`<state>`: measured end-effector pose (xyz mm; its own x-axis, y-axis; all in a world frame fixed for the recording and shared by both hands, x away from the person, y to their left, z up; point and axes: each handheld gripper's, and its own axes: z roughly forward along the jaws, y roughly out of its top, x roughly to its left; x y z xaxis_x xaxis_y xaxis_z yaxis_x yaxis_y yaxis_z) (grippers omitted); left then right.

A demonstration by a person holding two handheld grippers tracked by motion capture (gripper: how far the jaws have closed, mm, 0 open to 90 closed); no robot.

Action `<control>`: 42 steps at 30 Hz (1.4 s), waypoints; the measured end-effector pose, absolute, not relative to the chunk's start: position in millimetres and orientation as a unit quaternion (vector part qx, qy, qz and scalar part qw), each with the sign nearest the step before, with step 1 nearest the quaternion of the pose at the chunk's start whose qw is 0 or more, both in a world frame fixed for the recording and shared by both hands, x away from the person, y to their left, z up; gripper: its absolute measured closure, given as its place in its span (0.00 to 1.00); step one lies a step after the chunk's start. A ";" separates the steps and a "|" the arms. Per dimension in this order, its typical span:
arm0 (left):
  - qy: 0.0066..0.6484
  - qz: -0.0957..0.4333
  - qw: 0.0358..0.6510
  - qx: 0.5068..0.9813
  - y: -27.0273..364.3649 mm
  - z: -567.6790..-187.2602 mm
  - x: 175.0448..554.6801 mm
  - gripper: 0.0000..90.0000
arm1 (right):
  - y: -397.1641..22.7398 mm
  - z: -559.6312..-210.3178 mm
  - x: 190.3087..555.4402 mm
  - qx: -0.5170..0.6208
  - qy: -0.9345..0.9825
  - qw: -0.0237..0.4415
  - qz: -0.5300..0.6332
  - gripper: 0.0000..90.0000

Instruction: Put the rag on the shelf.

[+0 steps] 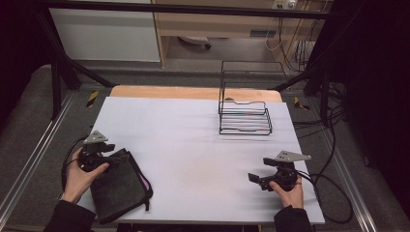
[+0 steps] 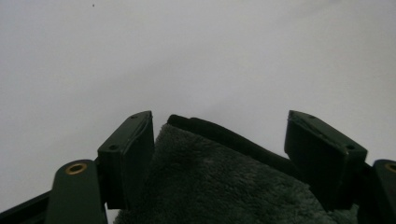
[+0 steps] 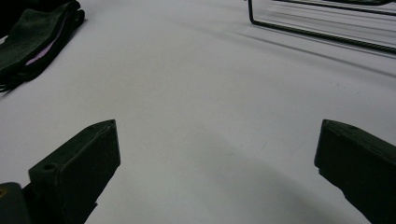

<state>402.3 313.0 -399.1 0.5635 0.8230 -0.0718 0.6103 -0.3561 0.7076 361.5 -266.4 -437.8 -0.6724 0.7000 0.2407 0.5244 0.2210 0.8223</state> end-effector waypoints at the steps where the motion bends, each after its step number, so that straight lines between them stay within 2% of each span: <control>1: 0.443 0.149 0.352 0.811 312.4 -400.5 405.3 0.29 | -266.4 -437.8 361.5 0.394 0.776 0.091 0.484 0.01; 12: 0.458 0.116 0.323 0.820 315.6 -422.9 425.1 0.47 | -266.2 -438.1 361.7 0.395 0.777 0.089 0.482 0.01; 29: 0.457 0.095 0.313 0.827 310.5 -432.2 426.1 0.56 | -265.8 -438.8 362.1 0.392 0.779 0.088 0.480 0.01; 38: 0.440 0.096 0.305 0.840 308.0 -430.0 423.2 0.75 | -265.5 -438.9 362.2 0.393 0.779 0.087 0.481 0.01; 42: 0.434 0.109 0.302 0.842 305.1 -429.2 420.4 0.81 | -265.7 -438.9 362.1 0.392 0.779 0.087 0.481 0.01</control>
<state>420.4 305.1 -429.2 0.5999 0.7962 -0.0789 0.6648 -0.4411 0.6029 362.1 -265.7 -438.9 -0.6769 0.6953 0.2418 0.5280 0.2297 0.8176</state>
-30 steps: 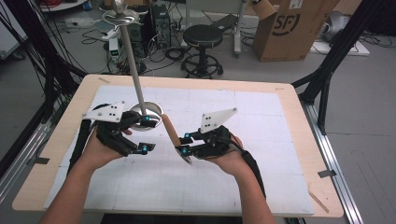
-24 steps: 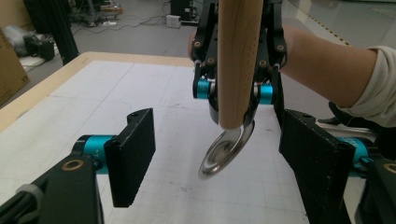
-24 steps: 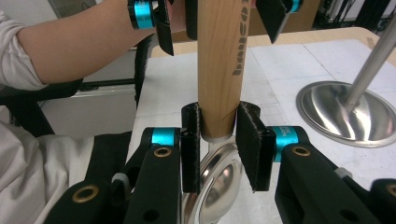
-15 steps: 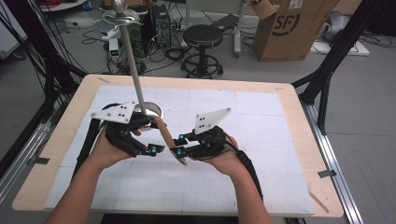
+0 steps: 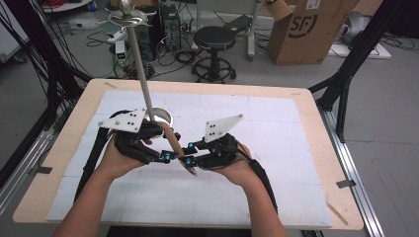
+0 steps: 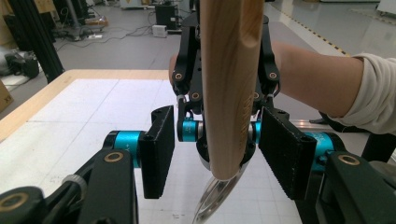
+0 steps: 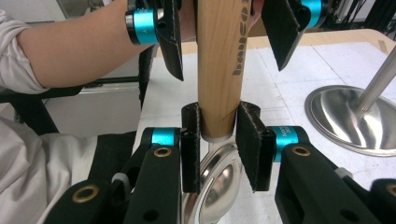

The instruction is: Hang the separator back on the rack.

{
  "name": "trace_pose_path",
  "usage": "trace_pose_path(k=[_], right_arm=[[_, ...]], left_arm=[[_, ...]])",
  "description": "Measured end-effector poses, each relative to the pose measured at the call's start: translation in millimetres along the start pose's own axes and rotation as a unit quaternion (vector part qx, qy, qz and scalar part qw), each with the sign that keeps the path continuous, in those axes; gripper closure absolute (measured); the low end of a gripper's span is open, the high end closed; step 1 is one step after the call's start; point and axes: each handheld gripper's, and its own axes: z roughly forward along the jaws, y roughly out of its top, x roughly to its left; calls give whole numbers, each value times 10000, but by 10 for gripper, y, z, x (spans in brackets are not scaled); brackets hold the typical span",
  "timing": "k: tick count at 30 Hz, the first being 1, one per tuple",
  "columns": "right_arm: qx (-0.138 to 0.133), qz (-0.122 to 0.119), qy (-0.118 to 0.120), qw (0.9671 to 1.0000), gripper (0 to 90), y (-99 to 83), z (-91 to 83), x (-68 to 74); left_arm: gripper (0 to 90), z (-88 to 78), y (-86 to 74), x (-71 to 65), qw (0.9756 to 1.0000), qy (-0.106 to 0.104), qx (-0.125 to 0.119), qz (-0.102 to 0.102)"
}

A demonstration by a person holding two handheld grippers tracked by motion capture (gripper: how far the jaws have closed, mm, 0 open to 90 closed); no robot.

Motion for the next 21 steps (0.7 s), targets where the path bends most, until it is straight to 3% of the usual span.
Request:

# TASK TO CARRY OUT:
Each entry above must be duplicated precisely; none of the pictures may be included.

# SOLVED PROBLEM:
`<state>`: measured end-effector pose (xyz mm; its own x-axis, y-axis; all in a world frame fixed for the recording and shared by both hands, x away from the person, y to their left, z up; point and axes: each handheld gripper's, and its own axes: z roughly forward along the jaws, y roughly out of its top, x roughly to its left; x y z xaxis_x xaxis_y xaxis_z yaxis_x yaxis_y yaxis_z) (grippers omitted); left then right.

A demonstration by a person holding two handheld grippers tracked by motion capture (gripper: how far the jaws have closed, mm, 0 open to 90 closed); no robot.

Action `<control>`: 42 steps at 30 Hz (1.4 s), waypoints; the measured end-effector pose, absolute, not relative to the chunk's start: position in millimetres and orientation as a unit quaternion (vector part qx, qy, qz and scalar part qw), each with the sign nearest the step before, with step 1 nearest the quaternion of the pose at the chunk's start whose qw is 0 or more, both in a world frame fixed for the recording and shared by both hands, x away from the person, y to their left, z up; gripper: its absolute measured closure, given as its place in its span (0.00 to 1.00); step one lies a step after the chunk's start. A ";" separates the steps and a "|" the arms. Per dimension in this order, its typical span:
arm0 (left):
  - qy: 0.0066..0.6484
  - qz: -0.0957..0.4333
  - qw: 0.0358..0.6510
  - qx: 0.5068..0.9813
  - y: -27.0273..364.3649 mm
  - z: -567.6790..-187.2602 mm
  - x: 175.0448..554.6801 mm
  - gripper: 0.0000..90.0000
arm1 (right):
  - y: -397.1641..22.7398 mm
  - z: -559.6312..-210.3178 mm
  - x: 190.3087..555.4402 mm
  - qx: -0.5170..0.6208
  - qy: -0.9345..0.9825
  - qw: -0.0237..0.4415
  - qz: -0.5300..0.6332
  - gripper: 0.0000..90.0000

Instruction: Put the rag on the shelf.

[+0 steps] 
[+0 steps] 
[+0 steps] 

<state>402.3 313.0 -399.1 0.5635 0.8230 -0.0718 0.6103 -0.3561 0.7076 361.5 -266.4 -437.8 -0.6724 0.7000 0.2407 0.5244 0.2210 0.8223</state> end-effector waypoints at the steps where the motion bends, each after its step number, so that straight lines between them stay within 2% of each span: <control>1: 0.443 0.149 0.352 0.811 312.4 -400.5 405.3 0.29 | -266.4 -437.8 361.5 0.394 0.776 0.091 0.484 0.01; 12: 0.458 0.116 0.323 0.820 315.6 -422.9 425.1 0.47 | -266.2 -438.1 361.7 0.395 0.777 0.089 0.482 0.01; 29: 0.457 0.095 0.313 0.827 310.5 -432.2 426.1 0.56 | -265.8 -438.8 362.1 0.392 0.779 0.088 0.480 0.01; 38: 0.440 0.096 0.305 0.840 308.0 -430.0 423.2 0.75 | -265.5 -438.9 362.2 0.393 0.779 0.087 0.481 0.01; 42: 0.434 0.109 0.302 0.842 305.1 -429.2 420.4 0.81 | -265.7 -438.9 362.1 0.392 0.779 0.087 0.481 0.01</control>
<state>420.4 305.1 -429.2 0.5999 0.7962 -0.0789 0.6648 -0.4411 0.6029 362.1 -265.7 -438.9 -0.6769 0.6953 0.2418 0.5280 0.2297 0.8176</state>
-30 steps: 
-24 steps: 
-24 steps: 
-15 steps: 
+0 steps: 
+0 steps: 
+0 steps: 

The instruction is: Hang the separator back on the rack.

{
  "name": "trace_pose_path",
  "usage": "trace_pose_path(k=[_], right_arm=[[_, ...]], left_arm=[[_, ...]])",
  "description": "Measured end-effector poses, each relative to the pose measured at the call's start: translation in millimetres along the start pose's own axes and rotation as a unit quaternion (vector part qx, qy, qz and scalar part qw), each with the sign that keeps the path continuous, in those axes; gripper closure absolute (measured); the low end of a gripper's span is open, the high end closed; step 1 is one step after the call's start; point and axes: each handheld gripper's, and its own axes: z roughly forward along the jaws, y roughly out of its top, x roughly to its left; calls give whole numbers, each value times 10000, but by 10 for gripper, y, z, x (spans in brackets are not scaled); brackets hold the typical span",
  "timing": "k: tick count at 30 Hz, the first being 1, one per tuple",
  "columns": "right_arm: qx (-0.138 to 0.133), qz (-0.122 to 0.119), qy (-0.118 to 0.120), qw (0.9671 to 1.0000), gripper (0 to 90), y (-99 to 83), z (-91 to 83), x (-68 to 74); left_arm: gripper (0 to 90), z (-88 to 78), y (-86 to 74), x (-71 to 65), qw (0.9756 to 1.0000), qy (-0.106 to 0.104), qx (-0.125 to 0.119), qz (-0.102 to 0.102)"
}

A demonstration by a person holding two handheld grippers tracked by motion capture (gripper: how far the jaws have closed, mm, 0 open to 90 closed); no robot.

Motion for the next 21 steps (0.7 s), targets where the path bends most, until it is straight to 3% of the usual span.
Request:

What the exercise asked for is complete.